The Great Rhetra (Μεγάλη Ῥήτρα, literally: Great "Saying" or "Proclamation", charter) was used in two senses by the classical authors. In one sense, it was the Spartan Constitution, believed to have been formulated and established by the quasi-legendary lawgiver, Lycurgus. In the legend, Lycurgus forbade any written constitution. It was therefore presumed to have been oral.

In a second sense, the rhetra refers to an oracle of Delphi, which was believed to have contained the entire constitution in verse. The credo of being unwritten fails in this case, as a written record of all oracles was maintained by the priests at Delphi. They and others consulted it frequently. It survived long after the demise of the oracle but is missing now, except for fragments handed down by classical authors.

The classical authors and the literate population of Sparta knew better than to suppose that the rhetra went into effect as written by an oracle and remained unchanged. A double tradition developed: tales of the oracular rhetra and stories of the laws of Lycurgus. As there is no history of any constitutional issues dividing the Spartans, they seem to have had no problem accepting its contradictions, perhaps because they knew it was legendary.

Also, the concept of the constitution being truly oral and a state secret presents certain paradoxes, such as how the classical authors knew so much about it. Moreover, the workings of the government of a major Greek state over centuries cannot have been either unwritten or a secret. For example, Cyrus the Younger knew perfectly well that Lysander was forbidden by law to hold a second term as navarch, and yet he requested the Spartan government to make an exception. And finally, if the Spartans were forbidden to write anything down, the existence of inscriptions in the Eurotas valley becomes problematic. The institution of the rhetra in fact coincides with the innovation of the Greek alphabet based on the Phoenician alphabet.
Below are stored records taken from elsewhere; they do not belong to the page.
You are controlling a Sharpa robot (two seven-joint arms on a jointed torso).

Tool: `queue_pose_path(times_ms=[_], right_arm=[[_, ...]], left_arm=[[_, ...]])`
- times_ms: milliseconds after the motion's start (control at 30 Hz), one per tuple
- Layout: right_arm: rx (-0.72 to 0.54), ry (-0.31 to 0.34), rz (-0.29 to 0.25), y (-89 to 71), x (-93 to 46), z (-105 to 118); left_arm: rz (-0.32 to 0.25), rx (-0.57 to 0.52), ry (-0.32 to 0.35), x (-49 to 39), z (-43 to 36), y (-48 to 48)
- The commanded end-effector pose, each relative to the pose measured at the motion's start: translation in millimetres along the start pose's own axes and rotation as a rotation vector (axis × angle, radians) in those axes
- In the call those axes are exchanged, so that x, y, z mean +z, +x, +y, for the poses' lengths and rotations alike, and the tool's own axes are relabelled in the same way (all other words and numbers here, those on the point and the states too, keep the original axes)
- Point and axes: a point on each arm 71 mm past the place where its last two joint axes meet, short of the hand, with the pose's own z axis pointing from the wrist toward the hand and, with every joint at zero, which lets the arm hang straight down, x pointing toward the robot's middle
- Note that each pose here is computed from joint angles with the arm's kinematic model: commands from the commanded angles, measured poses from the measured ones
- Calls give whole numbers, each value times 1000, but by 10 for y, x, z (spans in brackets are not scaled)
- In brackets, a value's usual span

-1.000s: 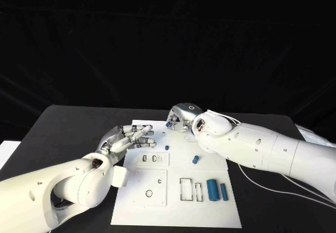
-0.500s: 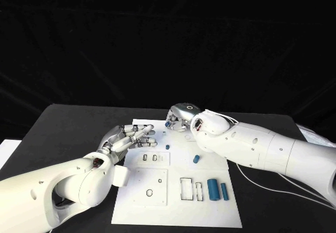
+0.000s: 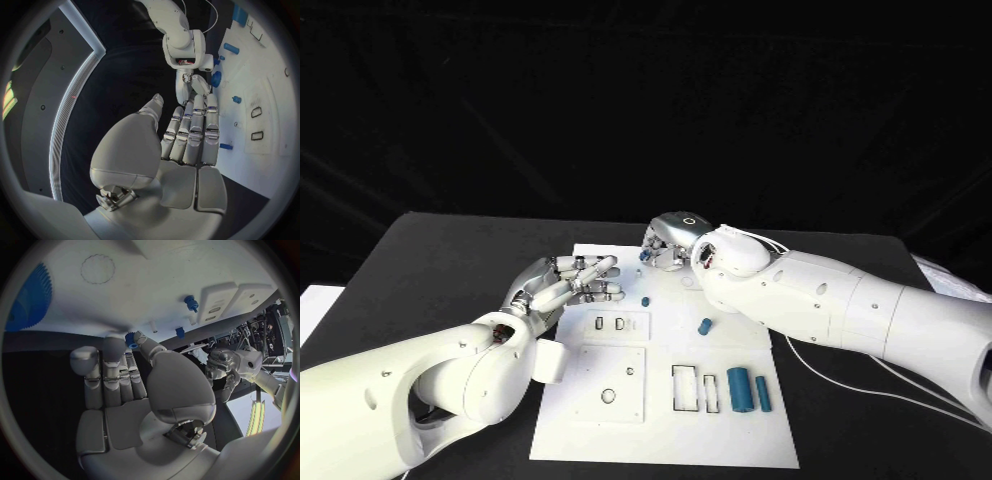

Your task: Assemble the parts on the task board

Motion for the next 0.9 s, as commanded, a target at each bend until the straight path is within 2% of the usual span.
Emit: queue_pose_path(times_ms=[33, 233, 367, 633, 733, 900], right_arm=[[-6, 6, 11, 25, 5, -5], [7, -2, -20, 2, -3, 3], [21, -14, -46, -37, -69, -4], [80, -2, -96, -233, -432, -227], [141, 32, -84, -299, -574, -358], [237, 114, -1, -334, -773, -609]], left_arm=[[21, -8, 4, 6, -11, 16], [17, -6, 3, 5, -14, 0], [16, -6, 3, 1, -16, -8], [8, -5, 0, -19, -22, -52], [7, -5, 1, -22, -23, -62], [5, -5, 3, -20, -22, -78]])
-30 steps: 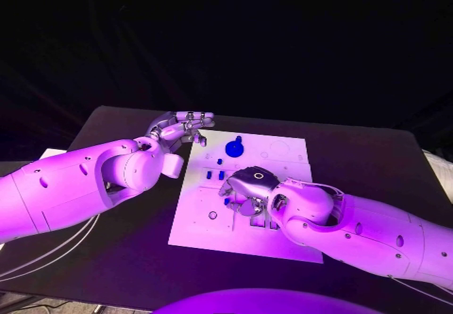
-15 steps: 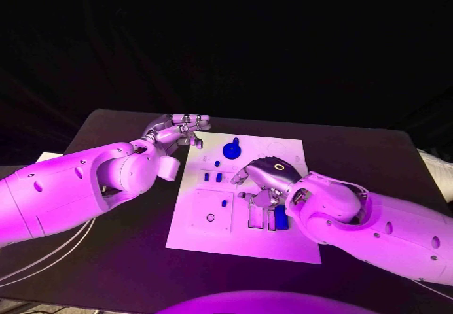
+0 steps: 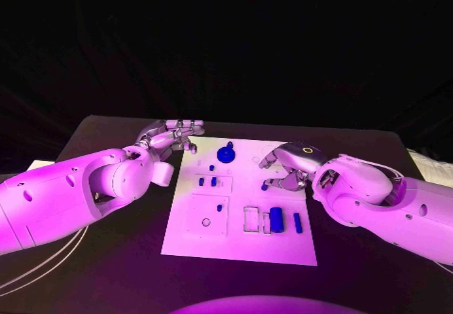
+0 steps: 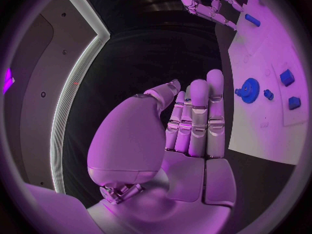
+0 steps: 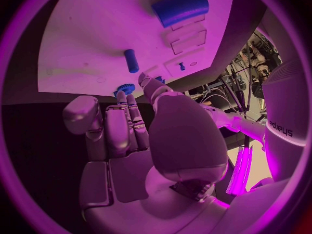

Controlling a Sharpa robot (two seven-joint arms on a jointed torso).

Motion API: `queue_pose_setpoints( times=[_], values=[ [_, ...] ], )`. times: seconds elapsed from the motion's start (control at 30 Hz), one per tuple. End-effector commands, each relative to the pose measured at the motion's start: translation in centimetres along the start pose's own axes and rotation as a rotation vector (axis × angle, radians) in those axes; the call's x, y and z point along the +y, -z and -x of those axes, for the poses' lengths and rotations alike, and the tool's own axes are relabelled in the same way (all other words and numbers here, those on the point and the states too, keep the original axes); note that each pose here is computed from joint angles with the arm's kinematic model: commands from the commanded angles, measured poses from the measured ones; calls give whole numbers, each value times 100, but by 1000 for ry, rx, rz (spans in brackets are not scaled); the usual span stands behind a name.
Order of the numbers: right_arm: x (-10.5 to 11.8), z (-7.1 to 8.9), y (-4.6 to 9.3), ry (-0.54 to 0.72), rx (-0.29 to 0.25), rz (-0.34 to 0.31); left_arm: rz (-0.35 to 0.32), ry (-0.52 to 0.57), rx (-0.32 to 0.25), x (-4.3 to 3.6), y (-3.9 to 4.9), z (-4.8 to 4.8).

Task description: Assemble the parts on the task board

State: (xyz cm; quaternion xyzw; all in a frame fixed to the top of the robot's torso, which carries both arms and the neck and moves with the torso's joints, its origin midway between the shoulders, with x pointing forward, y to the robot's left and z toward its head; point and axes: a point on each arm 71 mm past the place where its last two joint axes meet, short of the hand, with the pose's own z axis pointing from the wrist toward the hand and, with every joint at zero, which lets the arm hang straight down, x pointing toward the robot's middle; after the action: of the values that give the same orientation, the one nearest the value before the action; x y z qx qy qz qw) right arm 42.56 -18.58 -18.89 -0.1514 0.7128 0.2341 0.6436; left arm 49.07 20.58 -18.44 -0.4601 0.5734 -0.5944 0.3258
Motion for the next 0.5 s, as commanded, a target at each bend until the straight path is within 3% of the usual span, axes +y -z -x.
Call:
queue_pose_setpoints(
  times=[0.03,0.5],
  values=[
    [-32,-49,-2,55,69,-23,-3,3,27,-4,0,-30],
    [17,-188,-39,61,144,-8,-1,2,29,-3,1,-28]
  ],
)
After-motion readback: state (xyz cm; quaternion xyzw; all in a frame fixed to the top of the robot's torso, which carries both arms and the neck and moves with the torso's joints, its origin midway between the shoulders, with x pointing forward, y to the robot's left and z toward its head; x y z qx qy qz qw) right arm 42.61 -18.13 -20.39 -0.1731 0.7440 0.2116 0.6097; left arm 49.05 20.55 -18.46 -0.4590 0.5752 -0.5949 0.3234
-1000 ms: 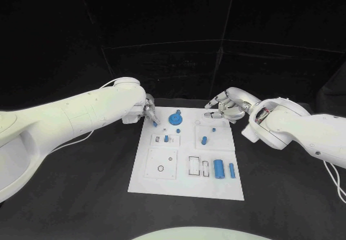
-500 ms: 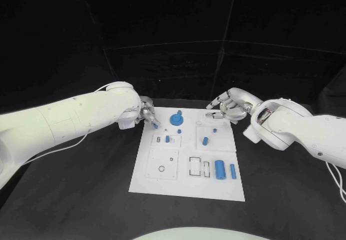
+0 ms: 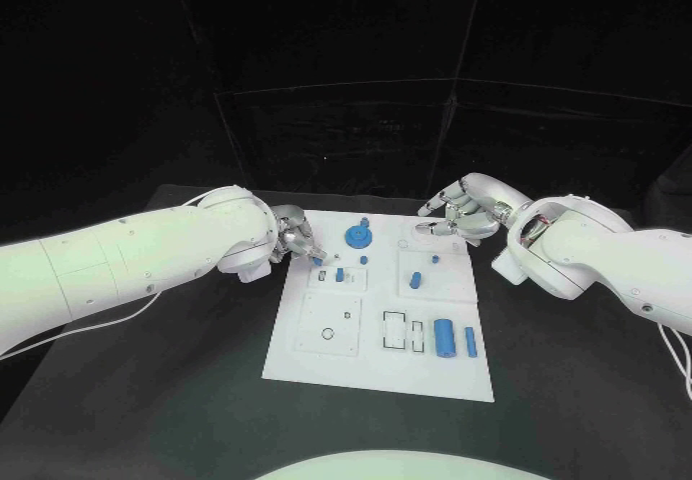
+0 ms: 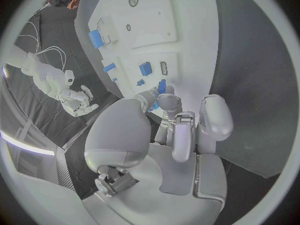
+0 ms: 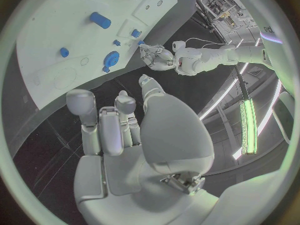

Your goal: Assemble the parts on the task board

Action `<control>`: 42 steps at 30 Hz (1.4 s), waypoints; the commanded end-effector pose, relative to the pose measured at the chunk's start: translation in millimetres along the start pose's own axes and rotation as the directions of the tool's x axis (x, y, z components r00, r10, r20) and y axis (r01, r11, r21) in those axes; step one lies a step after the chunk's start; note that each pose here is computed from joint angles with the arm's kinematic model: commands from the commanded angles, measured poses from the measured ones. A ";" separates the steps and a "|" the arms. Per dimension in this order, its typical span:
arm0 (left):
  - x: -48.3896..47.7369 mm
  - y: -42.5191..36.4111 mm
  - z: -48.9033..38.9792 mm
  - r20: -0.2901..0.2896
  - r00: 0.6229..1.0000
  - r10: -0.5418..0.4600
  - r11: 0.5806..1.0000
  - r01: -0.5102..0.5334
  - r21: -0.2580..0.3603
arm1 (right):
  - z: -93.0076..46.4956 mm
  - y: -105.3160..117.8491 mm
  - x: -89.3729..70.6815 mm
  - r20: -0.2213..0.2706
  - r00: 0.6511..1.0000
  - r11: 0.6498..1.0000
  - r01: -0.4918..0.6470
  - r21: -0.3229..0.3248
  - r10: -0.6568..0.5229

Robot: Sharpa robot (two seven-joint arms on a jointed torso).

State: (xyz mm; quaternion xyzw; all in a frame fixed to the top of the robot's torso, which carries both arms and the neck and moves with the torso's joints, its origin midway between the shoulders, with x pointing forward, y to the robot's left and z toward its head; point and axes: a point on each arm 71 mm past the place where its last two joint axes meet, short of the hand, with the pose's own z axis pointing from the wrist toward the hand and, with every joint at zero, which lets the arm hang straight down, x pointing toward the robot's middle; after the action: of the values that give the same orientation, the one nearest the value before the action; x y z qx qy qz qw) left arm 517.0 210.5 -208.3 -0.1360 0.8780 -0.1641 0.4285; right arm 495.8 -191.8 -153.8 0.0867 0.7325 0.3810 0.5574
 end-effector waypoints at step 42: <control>23.7 0.9 -4.7 -0.012 0.997 0.078 0.997 -0.078 0.019 | 1.0 -0.3 0.0 -0.015 1.000 1.000 -0.011 0.000 0.011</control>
State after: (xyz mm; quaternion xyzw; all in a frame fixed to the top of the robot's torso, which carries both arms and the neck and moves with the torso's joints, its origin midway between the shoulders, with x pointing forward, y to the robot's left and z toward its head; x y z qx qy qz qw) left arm 500.4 204.0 -221.1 -0.1080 0.8755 -0.1650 0.4412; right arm 496.8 -192.6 -155.0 0.0901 0.7356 0.3815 0.5525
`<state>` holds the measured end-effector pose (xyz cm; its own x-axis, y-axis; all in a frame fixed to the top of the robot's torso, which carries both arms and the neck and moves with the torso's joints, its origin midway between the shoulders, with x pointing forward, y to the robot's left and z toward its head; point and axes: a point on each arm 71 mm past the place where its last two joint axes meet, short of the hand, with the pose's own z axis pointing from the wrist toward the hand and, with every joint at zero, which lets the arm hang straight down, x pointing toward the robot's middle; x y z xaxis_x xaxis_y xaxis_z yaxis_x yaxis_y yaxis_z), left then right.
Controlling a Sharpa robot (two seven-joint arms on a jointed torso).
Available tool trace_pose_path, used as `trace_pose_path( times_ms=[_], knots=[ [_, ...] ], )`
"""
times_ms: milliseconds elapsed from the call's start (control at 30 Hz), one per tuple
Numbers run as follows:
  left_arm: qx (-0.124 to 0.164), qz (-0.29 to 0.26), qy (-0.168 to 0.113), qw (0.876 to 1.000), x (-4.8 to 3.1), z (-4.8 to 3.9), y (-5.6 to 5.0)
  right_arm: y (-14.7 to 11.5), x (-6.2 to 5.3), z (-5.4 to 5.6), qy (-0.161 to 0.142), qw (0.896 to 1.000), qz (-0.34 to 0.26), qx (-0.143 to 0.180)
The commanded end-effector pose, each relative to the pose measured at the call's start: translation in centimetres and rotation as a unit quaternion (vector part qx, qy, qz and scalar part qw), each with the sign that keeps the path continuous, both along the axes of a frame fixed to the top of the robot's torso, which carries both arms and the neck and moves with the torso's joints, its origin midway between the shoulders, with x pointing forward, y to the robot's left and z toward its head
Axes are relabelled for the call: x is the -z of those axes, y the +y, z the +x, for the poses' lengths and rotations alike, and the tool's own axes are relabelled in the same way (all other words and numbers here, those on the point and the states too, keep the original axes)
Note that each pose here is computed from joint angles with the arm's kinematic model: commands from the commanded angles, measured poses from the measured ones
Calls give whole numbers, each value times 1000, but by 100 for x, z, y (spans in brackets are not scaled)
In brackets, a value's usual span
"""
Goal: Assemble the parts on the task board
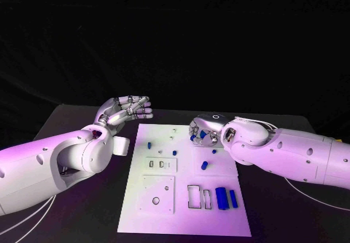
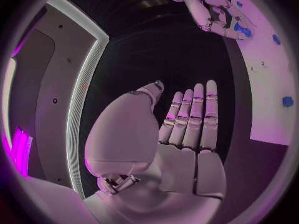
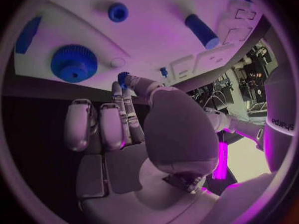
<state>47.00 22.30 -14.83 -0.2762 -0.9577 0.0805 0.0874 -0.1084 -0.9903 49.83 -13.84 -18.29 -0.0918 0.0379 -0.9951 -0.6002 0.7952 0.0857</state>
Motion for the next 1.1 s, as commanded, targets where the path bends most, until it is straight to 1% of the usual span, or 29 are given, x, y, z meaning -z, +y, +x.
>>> trace_pose_path(
  times_ms=[33,167,400,700,833,1100],
  knots=[
    [12,-8,-2,1000,-16,-1,-26,25,-111,-1,-50,998,25,5],
    [13,-9,-2,1000,-17,-3,-30,70,-163,24,-65,997,37,5],
    [16,-10,-2,1000,-21,-9,-47,172,-178,90,-73,996,40,3],
    [20,-11,-3,1000,-36,-22,-74,316,-158,183,-71,997,39,1],
    [22,-12,-4,1000,-46,-24,-84,366,-135,234,-68,997,36,1],
    [24,-13,-5,1000,-59,-25,-104,419,-85,295,-63,998,31,3]
  ],
)
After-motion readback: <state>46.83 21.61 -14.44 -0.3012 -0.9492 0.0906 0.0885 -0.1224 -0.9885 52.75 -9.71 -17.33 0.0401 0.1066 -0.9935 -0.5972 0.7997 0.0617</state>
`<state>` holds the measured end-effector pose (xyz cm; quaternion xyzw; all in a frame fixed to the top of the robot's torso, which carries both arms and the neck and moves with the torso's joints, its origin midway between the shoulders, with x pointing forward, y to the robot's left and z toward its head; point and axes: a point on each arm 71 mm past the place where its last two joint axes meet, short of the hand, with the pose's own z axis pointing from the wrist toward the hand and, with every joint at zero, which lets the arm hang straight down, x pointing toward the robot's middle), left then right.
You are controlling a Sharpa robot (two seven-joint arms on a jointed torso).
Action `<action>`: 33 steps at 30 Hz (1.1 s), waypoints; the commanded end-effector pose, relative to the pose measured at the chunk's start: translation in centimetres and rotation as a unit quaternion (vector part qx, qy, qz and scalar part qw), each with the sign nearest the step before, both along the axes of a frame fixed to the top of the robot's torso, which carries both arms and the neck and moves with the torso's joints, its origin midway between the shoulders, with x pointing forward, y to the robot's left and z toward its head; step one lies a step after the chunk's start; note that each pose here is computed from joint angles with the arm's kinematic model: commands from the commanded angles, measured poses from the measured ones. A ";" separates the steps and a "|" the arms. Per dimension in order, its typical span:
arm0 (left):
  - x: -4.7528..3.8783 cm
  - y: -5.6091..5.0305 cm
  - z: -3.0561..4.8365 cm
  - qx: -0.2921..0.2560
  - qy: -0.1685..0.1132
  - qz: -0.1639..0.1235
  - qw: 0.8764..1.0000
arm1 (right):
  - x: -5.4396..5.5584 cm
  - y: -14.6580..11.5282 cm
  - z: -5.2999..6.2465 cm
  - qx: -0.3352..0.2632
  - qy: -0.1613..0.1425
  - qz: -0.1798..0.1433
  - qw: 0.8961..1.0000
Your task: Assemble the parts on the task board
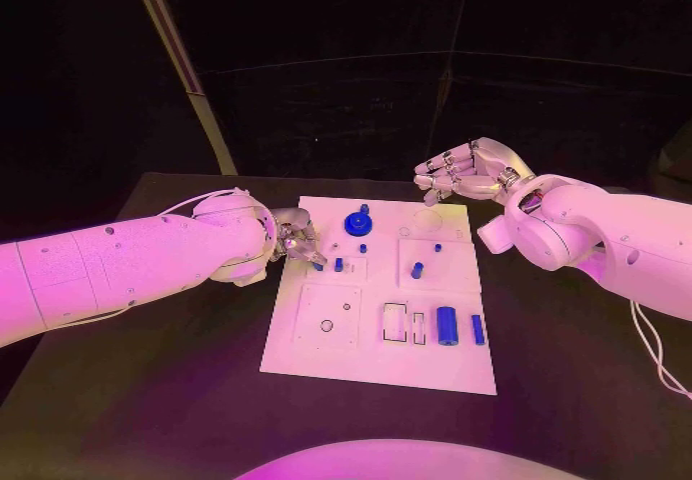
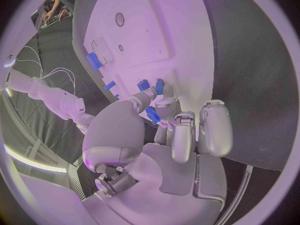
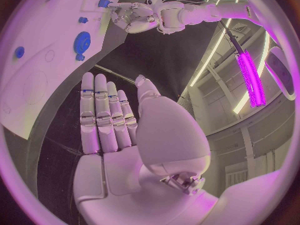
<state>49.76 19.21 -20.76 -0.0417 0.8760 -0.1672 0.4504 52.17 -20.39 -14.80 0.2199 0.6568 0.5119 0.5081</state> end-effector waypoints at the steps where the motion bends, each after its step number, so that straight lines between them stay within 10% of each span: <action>1: -0.17 -0.1 -0.42 -0.001 0.018 -0.003 1.000 | 0.0 0.2 0.2 0.003 -0.004 0.007 1.000; 33: 0.39 -0.2 -0.62 0.007 0.024 0.021 0.999 | -0.1 0.2 0.2 0.003 -0.003 0.008 1.000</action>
==Genesis of the constitution==

===Herodotus' version===
According to Herodotus, at some time before the reigns of Leon of Sparta and Agasicles, the Spartans "had been the very worst governed people in Greece." Lycurgus, "a man of distinction among the Spartans," decided to ask advice of the Delphic oracle. On reaching the inner sanctum of the temple, he heard:

Oh! thou great Lycurgus, that com'st to my beautiful dwelling,
Dear to Jove, and to all who sit in the halls of Olympus,
Whether to hail thee a god I know not, or only a mortal,
But my hope is strong that thou a god wilt prove, Lycurgus.

Thereupon the oracle delivered the entire constitution of Sparta, which Lycurgus took back and implemented. But, says Herodotus, the Lacedaemonians tell a different story. Lycurgus while regent for his nephew, Labotas, seized the opportunity to establish a new state. Imitating customs he found in Dorian Crete he innovated the Gerousia, the Ephorate, the Enomotiae, the Triacades and the Syssitia. Herodotus does not mention the oracle in the second report.

The associated kings offer a rough date for the genesis of the Great Rhetra. Herodotus says the Rhetra predated the reigns of Agasicles and Leon, who acceded to their thrones about 590 BC. Labotas on the other hand began his reign in 870, implying an early 9th century date of the rhetra. If there was an oracle, the question of what writing system, if any, was the vehicle of the oracles is moot. Linear B was gone and the alphabet had not yet arrived in Greece.

===Plutarch's version===
The younger source, Plutarch, speaks less confidently of the details of Lycurgus' life, being faced by that time with multiple traditions, and having no way to judge between them. He says: "There is so much uncertainty in the accounts which historians have left us of Lycurgus, the lawgiver of Sparta, that scarcely any thing is asserted by one of them which is not called into question or contradicted by the rest." After repeating some of the opinions of sources available to him he launches into his own reconstruction based, he says, on the majority opinion. Lycurgus was the younger son of the Eurypontid king, Eunomus. He was thus passed over for the throne in favor of his brother, Polydectes, but the latter died. The inheritance changed by law to Lycurgus. However, Polydectes's wife having been found to be pregnant, Lycurgus became regent instead for the first several months of the infant Charilaus' life. There is no mention of the Agiad Labotas in this version.

These oracles they from Apollo heard,
And brought from Pytho home the perfect word;
The heaven-appointed kings, who love the land,
Shall foremost in the nation's council stand;
The elders next to them; the commons last;
Let a straight Rhetra among all be passed.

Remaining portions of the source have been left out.